■ Records for the task:
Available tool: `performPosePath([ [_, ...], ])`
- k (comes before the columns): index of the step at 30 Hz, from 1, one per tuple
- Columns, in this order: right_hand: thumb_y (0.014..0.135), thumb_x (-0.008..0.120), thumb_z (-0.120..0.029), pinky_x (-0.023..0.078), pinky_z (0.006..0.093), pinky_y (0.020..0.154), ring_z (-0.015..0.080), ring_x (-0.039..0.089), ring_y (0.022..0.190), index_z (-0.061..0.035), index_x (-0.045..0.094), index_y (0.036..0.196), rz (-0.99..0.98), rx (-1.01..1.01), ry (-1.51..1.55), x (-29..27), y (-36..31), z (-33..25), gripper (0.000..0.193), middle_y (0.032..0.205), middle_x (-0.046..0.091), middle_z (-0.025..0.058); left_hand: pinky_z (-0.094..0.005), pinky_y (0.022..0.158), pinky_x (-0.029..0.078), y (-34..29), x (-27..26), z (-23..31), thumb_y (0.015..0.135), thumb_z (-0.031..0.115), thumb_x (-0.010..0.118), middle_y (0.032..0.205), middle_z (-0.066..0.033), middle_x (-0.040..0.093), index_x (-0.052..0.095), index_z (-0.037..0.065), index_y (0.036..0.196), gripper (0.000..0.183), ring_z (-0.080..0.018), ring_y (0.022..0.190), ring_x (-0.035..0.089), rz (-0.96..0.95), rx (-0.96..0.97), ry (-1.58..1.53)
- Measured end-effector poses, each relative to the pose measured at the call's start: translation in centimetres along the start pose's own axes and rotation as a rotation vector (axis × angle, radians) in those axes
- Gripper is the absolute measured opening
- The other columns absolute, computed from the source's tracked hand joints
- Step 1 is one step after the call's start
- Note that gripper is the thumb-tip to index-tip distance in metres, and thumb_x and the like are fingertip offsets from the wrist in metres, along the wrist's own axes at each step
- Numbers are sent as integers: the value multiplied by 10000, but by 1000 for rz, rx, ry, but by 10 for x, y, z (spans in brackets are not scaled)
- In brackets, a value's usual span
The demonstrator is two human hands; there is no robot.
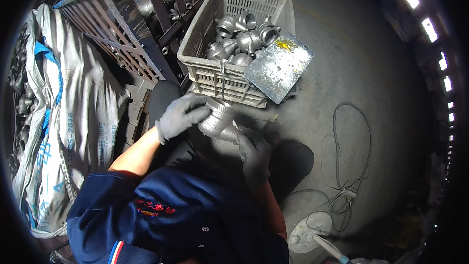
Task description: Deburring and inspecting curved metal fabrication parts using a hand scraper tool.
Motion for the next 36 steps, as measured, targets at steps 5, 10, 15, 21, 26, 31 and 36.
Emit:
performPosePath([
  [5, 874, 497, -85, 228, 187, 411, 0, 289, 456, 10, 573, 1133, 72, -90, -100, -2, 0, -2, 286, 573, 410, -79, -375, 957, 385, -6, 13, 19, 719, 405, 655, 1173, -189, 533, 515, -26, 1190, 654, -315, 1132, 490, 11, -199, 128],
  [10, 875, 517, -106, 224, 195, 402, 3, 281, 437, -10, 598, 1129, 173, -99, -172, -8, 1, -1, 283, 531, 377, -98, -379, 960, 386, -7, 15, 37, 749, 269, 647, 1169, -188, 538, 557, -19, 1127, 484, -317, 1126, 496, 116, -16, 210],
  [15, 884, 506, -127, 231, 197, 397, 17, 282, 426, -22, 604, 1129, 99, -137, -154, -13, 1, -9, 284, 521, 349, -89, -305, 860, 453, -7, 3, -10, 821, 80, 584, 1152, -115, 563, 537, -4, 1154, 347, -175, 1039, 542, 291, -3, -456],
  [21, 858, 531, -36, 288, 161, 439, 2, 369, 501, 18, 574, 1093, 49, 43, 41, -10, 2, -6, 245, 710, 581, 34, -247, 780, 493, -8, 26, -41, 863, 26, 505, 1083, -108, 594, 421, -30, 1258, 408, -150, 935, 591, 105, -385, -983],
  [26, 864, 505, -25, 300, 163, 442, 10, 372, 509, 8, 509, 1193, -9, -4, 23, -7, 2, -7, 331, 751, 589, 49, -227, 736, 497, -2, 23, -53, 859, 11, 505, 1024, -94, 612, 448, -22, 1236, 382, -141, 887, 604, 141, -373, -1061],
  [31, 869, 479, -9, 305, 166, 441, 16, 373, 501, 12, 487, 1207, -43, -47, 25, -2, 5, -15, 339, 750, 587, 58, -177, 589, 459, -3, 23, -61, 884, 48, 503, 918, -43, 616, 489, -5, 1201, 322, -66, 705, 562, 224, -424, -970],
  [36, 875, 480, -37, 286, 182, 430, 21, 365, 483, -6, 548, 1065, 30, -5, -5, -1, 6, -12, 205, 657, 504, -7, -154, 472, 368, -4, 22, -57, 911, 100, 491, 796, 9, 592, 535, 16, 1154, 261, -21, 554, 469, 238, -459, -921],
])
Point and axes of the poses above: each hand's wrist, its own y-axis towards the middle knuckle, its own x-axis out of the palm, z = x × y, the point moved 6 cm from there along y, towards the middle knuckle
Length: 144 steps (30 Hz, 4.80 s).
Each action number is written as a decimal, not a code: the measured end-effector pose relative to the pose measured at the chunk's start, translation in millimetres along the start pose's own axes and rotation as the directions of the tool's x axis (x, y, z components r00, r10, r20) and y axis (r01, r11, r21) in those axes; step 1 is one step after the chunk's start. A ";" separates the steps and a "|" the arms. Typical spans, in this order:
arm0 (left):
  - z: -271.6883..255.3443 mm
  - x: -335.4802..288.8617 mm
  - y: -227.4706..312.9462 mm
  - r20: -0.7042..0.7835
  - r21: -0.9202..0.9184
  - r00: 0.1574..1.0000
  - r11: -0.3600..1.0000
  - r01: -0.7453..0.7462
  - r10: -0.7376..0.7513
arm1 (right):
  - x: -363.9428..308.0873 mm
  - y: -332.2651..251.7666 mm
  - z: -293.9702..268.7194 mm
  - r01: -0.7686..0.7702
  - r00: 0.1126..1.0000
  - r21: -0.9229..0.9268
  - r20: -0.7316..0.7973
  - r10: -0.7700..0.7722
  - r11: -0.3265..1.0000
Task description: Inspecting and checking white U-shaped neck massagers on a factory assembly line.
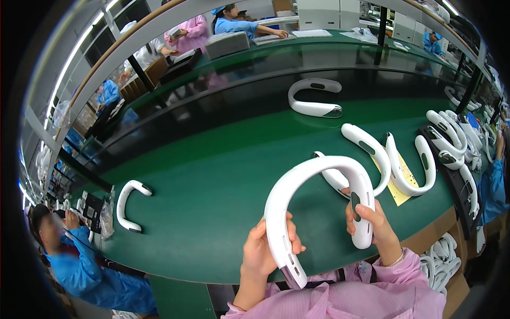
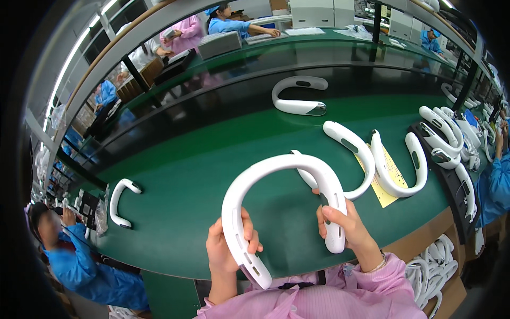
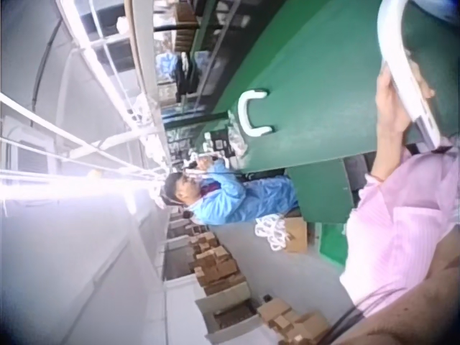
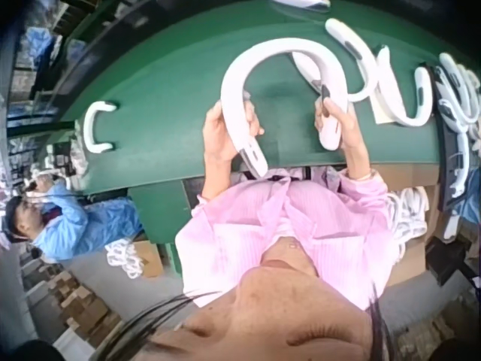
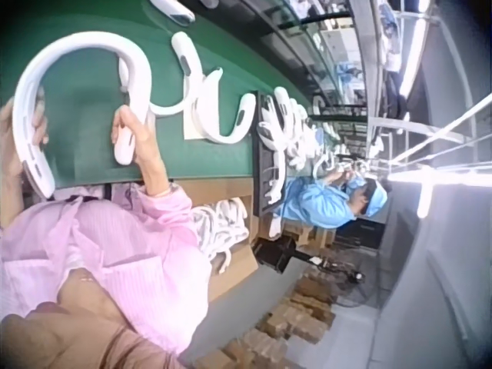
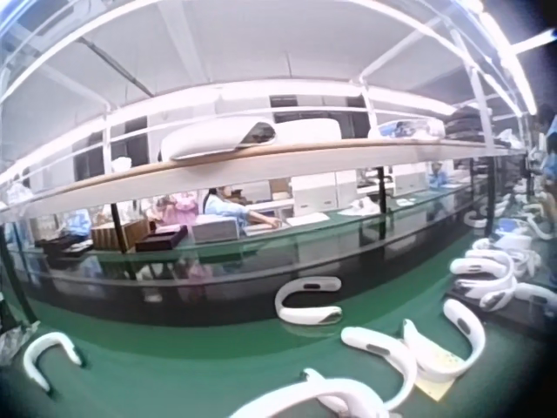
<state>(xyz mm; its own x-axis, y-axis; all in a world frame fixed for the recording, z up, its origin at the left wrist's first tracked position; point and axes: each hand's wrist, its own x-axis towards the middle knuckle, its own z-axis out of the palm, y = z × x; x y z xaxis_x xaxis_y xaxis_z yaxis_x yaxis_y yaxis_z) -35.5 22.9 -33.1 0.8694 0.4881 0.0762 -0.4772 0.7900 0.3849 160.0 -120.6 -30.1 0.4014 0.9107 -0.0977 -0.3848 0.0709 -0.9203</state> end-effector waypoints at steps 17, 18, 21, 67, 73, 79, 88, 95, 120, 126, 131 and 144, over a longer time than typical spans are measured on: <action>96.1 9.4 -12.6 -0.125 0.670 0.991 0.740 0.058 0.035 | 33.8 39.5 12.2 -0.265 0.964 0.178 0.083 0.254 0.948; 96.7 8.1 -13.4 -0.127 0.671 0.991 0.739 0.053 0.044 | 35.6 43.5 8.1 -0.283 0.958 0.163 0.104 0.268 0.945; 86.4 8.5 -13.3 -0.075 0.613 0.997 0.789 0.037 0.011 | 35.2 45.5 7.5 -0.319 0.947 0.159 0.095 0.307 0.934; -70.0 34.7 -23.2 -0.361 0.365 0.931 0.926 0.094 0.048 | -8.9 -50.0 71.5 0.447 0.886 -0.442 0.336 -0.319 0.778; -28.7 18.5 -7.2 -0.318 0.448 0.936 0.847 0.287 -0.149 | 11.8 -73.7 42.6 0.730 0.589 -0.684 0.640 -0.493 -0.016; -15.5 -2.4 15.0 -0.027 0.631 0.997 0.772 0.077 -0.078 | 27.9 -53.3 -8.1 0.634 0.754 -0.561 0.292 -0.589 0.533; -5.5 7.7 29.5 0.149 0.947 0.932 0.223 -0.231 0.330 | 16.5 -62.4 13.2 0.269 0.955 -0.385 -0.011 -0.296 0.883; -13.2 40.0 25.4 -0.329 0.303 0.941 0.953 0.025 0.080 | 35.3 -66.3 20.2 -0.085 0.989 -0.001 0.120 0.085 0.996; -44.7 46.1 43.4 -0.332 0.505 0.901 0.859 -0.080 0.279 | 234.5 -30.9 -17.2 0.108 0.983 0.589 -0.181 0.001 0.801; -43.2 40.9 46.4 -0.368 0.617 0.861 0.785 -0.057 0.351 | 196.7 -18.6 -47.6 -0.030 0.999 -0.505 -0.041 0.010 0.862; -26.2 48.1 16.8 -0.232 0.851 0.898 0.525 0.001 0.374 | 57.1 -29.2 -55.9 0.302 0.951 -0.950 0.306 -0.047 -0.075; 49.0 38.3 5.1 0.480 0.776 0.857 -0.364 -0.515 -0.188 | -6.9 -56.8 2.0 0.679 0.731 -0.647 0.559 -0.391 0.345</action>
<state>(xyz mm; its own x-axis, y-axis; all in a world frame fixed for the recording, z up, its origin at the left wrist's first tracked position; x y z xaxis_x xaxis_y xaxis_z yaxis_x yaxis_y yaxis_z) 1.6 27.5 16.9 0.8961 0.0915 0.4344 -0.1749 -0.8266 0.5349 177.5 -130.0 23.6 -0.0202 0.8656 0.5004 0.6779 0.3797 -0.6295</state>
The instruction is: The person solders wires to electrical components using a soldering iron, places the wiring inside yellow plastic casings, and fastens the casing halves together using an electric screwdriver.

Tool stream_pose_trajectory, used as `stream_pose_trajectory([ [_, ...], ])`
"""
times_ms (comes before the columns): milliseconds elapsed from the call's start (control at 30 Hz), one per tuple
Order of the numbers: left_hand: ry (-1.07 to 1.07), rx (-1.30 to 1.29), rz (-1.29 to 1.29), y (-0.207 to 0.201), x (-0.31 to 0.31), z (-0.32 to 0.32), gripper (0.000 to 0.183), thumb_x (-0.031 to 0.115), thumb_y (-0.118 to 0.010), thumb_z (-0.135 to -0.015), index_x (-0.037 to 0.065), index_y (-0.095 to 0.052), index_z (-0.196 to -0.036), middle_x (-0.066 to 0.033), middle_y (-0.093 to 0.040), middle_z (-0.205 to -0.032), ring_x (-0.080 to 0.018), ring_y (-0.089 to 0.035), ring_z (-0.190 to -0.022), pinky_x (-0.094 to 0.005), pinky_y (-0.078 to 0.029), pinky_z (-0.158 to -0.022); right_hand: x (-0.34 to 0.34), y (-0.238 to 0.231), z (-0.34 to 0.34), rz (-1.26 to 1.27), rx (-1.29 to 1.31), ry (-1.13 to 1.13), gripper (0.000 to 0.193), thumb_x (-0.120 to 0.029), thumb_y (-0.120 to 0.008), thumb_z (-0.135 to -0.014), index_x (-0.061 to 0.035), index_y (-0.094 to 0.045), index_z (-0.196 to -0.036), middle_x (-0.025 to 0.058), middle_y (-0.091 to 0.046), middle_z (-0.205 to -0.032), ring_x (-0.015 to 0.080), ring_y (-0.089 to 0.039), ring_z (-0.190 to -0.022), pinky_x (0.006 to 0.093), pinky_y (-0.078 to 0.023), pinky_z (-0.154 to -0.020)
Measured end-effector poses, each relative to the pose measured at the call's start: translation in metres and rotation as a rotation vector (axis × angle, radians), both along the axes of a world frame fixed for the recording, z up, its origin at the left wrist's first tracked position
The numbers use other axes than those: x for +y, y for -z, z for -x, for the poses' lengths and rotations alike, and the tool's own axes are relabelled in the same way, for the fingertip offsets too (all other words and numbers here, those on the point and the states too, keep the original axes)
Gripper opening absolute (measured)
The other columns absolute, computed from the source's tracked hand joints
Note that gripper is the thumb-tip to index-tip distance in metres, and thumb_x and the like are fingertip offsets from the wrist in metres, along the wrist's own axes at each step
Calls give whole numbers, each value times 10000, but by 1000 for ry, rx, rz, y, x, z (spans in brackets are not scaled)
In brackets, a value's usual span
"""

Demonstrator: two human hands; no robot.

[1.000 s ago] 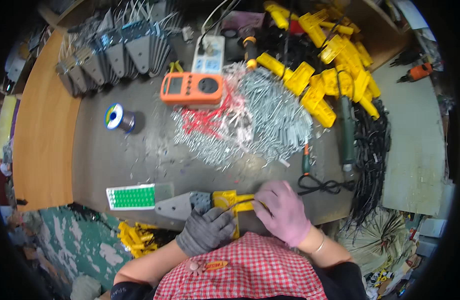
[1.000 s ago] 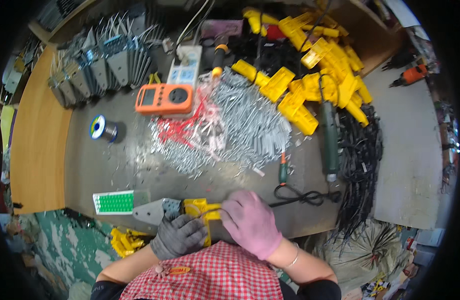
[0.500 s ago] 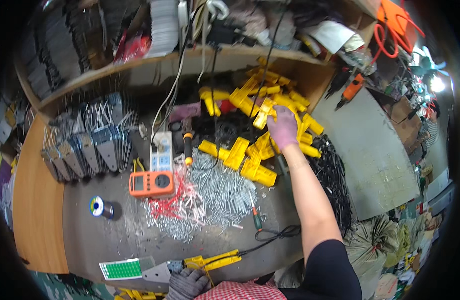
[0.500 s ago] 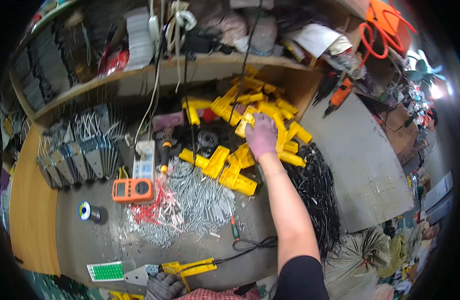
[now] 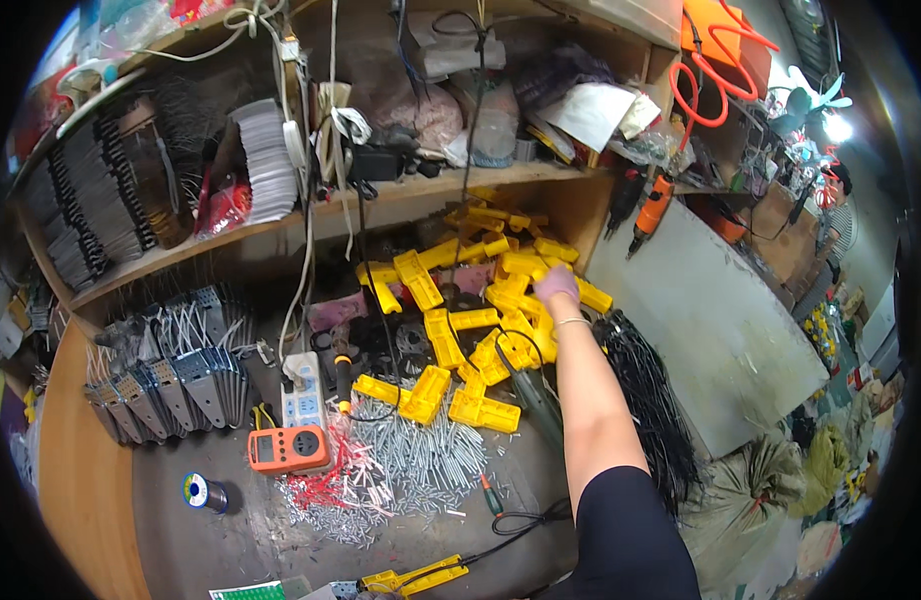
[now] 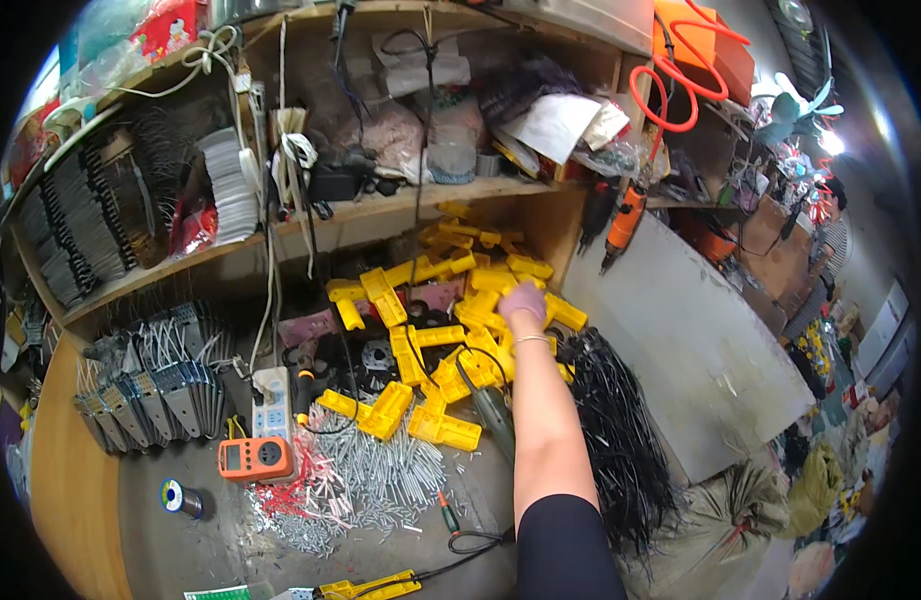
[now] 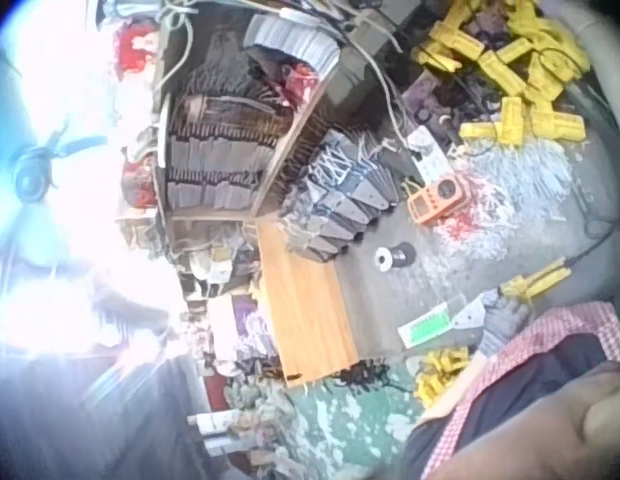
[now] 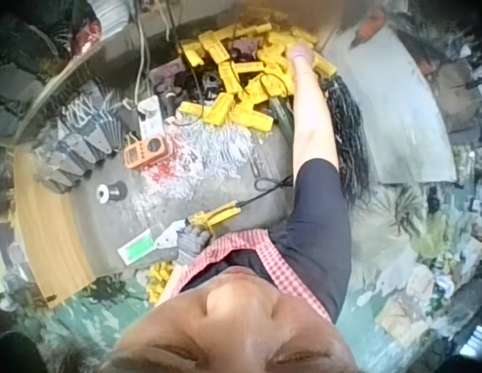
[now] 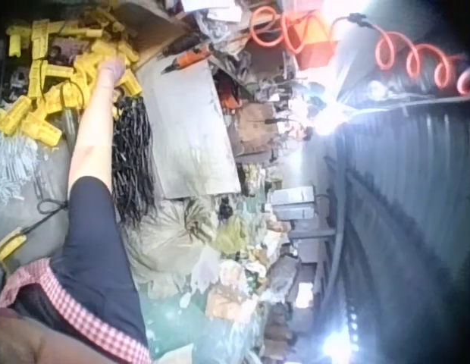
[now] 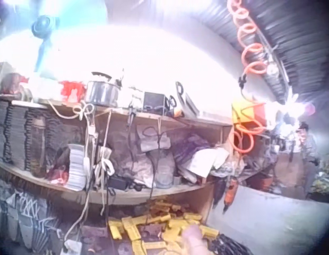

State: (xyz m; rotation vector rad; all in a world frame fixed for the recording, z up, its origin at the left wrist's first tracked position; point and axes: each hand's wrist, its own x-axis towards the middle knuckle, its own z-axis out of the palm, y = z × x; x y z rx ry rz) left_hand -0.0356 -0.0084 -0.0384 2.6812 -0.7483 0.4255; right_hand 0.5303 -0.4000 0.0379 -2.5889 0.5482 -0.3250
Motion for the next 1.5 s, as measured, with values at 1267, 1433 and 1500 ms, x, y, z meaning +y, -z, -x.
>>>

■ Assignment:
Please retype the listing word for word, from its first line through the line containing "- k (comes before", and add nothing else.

■ Written response:
Available tool: `performPosePath([ [_, ...], ])`
- k (comes before the columns): index of the step at 30 Hz, from 1, one per tuple

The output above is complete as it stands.